**Your goal:** Starting at the top of the entries below, set down every line exactly, please, until you reach the line with "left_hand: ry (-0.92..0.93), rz", which is included too.
╭─ Data provided
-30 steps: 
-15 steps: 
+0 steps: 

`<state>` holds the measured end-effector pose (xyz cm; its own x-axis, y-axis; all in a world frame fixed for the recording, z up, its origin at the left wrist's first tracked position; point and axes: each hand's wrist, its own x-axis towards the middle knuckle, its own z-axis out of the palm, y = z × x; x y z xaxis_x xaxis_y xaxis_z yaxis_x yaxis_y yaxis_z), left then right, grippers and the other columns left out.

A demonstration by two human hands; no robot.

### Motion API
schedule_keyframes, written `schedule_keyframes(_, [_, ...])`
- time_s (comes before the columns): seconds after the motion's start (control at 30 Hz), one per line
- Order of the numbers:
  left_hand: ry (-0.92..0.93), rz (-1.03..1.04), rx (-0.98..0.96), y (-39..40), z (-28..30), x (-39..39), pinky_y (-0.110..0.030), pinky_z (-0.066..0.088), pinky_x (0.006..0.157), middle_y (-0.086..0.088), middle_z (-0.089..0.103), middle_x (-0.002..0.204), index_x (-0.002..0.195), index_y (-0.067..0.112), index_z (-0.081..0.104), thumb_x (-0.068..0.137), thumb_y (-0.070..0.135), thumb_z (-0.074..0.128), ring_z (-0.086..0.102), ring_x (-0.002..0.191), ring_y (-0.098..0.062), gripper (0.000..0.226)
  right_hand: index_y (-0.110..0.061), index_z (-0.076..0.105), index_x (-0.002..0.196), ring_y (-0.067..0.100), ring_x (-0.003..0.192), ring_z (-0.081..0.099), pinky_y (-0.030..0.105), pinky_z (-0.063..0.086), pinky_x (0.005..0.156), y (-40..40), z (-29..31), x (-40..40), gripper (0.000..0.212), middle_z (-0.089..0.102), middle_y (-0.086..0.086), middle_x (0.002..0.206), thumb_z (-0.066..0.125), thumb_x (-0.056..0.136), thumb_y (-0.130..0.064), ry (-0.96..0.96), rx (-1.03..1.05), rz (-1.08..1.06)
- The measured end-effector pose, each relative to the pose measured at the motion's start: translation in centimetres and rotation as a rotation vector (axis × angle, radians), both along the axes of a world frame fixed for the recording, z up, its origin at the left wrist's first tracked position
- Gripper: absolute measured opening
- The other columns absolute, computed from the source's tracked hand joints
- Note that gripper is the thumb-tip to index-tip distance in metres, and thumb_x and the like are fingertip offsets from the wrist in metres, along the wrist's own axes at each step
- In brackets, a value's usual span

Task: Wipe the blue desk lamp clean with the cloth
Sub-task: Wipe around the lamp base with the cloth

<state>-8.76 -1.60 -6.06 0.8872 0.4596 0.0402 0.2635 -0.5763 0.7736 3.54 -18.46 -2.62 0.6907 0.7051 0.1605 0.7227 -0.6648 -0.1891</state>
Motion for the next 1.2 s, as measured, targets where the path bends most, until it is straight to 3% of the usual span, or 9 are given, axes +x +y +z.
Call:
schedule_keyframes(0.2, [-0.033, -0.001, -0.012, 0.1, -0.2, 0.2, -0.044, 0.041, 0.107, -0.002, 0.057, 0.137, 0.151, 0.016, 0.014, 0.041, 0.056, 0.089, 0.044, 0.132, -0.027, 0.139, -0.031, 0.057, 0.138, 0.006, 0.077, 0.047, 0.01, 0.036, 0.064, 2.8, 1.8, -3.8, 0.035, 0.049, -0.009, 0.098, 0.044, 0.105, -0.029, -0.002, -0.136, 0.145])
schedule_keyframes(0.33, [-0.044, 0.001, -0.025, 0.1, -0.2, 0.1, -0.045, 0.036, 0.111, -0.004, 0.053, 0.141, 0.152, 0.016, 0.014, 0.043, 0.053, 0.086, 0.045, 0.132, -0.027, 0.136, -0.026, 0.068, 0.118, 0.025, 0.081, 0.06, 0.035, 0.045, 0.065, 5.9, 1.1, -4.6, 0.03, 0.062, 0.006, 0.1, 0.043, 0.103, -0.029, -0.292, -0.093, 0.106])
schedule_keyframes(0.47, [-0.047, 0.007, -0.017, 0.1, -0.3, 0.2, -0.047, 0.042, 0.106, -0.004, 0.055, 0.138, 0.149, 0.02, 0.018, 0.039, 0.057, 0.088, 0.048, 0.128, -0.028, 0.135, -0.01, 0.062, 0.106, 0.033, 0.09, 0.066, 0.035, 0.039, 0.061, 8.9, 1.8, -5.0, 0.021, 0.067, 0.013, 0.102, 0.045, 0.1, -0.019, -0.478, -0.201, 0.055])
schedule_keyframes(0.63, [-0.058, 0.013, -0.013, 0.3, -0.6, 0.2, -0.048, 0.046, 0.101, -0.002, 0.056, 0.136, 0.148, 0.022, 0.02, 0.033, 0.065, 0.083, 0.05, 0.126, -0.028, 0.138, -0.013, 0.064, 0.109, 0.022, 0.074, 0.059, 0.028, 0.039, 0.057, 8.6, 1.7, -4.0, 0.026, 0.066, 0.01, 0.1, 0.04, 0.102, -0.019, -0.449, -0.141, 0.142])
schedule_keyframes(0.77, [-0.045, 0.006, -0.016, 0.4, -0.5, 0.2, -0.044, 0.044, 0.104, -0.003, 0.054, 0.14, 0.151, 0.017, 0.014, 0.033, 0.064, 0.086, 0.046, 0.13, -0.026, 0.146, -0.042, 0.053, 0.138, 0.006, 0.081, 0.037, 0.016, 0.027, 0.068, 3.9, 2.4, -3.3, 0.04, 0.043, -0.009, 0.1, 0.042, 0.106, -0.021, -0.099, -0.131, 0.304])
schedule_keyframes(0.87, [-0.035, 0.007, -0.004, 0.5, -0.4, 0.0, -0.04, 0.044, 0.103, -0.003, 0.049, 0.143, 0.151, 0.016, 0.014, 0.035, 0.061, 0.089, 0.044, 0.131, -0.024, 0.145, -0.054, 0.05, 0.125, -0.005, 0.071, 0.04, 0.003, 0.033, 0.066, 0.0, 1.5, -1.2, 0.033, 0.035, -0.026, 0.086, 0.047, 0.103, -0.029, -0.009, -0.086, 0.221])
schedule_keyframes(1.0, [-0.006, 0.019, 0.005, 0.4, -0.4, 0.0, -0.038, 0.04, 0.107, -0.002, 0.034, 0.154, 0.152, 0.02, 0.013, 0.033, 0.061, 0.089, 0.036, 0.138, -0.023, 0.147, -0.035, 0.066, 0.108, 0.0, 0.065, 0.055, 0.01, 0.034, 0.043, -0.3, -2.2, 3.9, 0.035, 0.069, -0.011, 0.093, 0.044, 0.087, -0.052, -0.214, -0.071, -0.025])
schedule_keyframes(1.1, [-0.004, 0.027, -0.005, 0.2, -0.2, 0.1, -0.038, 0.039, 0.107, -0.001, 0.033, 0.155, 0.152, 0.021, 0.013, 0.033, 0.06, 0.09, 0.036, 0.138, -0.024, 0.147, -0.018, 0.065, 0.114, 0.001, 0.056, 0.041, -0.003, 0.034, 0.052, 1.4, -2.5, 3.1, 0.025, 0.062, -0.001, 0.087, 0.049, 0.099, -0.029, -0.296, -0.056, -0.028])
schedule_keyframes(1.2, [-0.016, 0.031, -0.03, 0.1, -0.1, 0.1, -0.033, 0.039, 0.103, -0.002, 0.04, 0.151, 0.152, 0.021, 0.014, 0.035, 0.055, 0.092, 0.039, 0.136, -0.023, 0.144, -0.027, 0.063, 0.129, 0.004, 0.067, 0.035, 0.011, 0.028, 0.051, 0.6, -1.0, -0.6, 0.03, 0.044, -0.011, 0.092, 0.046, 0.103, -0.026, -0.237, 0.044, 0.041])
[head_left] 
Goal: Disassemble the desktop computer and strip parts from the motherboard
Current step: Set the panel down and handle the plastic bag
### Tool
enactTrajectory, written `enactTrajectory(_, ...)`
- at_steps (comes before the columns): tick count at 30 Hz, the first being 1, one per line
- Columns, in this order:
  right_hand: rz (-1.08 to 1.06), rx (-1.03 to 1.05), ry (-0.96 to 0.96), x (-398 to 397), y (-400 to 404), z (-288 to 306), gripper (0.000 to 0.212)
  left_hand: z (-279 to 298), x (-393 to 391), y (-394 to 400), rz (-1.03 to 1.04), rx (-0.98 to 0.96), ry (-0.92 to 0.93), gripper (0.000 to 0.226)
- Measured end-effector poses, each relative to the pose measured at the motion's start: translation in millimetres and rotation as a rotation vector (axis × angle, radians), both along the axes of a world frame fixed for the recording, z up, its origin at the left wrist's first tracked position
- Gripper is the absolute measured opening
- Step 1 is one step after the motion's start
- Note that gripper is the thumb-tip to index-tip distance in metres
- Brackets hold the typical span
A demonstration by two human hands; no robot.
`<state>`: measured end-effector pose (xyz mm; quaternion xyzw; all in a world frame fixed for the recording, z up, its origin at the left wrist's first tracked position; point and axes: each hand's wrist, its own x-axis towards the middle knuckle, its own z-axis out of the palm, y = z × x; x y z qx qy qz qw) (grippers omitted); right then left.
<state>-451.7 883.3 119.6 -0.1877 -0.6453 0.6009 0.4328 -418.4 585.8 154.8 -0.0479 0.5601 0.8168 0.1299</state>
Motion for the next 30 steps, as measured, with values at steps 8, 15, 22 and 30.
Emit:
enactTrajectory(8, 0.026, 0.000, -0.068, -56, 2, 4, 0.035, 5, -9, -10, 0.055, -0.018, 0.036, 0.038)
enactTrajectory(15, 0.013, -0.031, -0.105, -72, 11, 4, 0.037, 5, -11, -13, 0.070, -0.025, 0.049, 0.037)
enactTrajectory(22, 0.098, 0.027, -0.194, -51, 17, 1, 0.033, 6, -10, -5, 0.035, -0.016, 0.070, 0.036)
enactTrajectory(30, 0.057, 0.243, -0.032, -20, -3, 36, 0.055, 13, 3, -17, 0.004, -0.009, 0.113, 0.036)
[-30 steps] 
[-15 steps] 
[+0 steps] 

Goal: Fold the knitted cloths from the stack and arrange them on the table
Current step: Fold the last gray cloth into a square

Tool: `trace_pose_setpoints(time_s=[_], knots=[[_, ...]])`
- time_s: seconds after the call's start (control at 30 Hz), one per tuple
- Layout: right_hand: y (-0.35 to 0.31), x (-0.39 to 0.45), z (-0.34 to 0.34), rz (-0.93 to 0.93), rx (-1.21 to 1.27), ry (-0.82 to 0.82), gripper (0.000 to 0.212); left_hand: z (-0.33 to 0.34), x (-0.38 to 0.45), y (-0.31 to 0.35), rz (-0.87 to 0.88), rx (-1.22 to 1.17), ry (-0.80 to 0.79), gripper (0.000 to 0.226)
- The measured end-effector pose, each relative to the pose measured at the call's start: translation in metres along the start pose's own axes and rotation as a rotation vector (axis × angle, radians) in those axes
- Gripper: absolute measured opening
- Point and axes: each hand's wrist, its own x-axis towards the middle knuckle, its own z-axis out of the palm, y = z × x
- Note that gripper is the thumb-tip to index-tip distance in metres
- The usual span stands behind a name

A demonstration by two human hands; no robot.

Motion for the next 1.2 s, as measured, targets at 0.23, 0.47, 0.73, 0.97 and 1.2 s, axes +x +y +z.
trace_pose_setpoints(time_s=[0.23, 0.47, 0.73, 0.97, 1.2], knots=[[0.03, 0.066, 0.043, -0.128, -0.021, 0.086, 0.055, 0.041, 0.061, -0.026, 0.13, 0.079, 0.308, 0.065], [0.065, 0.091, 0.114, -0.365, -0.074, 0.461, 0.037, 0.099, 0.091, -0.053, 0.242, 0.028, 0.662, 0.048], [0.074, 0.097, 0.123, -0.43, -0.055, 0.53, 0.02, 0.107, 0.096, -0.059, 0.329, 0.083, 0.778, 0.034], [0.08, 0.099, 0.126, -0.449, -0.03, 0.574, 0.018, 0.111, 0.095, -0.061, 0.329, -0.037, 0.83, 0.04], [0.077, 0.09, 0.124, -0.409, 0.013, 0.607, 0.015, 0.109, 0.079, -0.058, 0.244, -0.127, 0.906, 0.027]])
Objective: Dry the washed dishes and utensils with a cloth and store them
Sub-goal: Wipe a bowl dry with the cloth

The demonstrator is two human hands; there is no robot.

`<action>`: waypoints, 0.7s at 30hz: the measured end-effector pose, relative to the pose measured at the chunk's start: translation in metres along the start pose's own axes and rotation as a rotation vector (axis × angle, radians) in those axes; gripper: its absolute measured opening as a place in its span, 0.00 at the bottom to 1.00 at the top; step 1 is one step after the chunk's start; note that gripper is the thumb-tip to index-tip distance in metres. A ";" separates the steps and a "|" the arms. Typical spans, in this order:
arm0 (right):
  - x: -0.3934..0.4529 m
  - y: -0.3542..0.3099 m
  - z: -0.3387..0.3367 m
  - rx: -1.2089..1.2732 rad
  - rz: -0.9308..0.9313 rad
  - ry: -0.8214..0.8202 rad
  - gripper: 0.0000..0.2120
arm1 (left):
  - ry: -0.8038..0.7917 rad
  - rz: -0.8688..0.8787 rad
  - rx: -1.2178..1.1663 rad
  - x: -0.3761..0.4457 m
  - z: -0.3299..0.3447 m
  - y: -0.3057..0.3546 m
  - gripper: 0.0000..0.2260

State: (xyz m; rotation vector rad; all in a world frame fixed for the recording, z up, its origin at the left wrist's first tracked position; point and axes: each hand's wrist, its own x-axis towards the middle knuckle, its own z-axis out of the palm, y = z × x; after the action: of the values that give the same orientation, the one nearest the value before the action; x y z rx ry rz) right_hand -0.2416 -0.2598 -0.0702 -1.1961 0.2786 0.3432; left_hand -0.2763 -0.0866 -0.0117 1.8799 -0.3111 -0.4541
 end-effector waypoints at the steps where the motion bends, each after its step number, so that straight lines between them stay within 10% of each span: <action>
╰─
**Solution for this task:**
-30 steps: 
-15 steps: 
+0 steps: 

`<state>` holds the measured end-effector pose (xyz cm; its own x-axis, y-axis; all in a world frame fixed for the recording, z up, its origin at the left wrist's first tracked position; point and axes: each hand's wrist, its own x-axis towards the middle knuckle, its own z-axis out of the palm, y = z × x; x y z xaxis_x xaxis_y xaxis_z yaxis_x yaxis_y yaxis_z), left then right, grippers and the other columns left out.

A demonstration by two human hands; no robot.

### Motion API
schedule_keyframes, written `schedule_keyframes(_, [_, ...])`
- time_s (comes before the columns): seconds after the motion's start (control at 30 Hz), one per line
- Order of the numbers:
  left_hand: ry (-0.92..0.93), rz (-1.03..1.04), rx (-0.98..0.96), y (-39..40), z (-28..30), x (-39..39), pinky_y (-0.110..0.030), pinky_z (-0.066..0.088), pinky_x (0.006..0.157), middle_y (-0.086..0.088), middle_z (-0.089..0.103), middle_x (-0.002..0.204), index_x (-0.002..0.195), index_y (-0.067..0.112), index_z (-0.081..0.104), thumb_x (-0.068..0.137), thumb_y (-0.070..0.135), thumb_z (-0.074..0.128), ring_z (-0.086..0.102), ring_x (-0.002..0.191), ring_y (-0.098..0.062), gripper (0.000..0.226)

This exercise is now finished.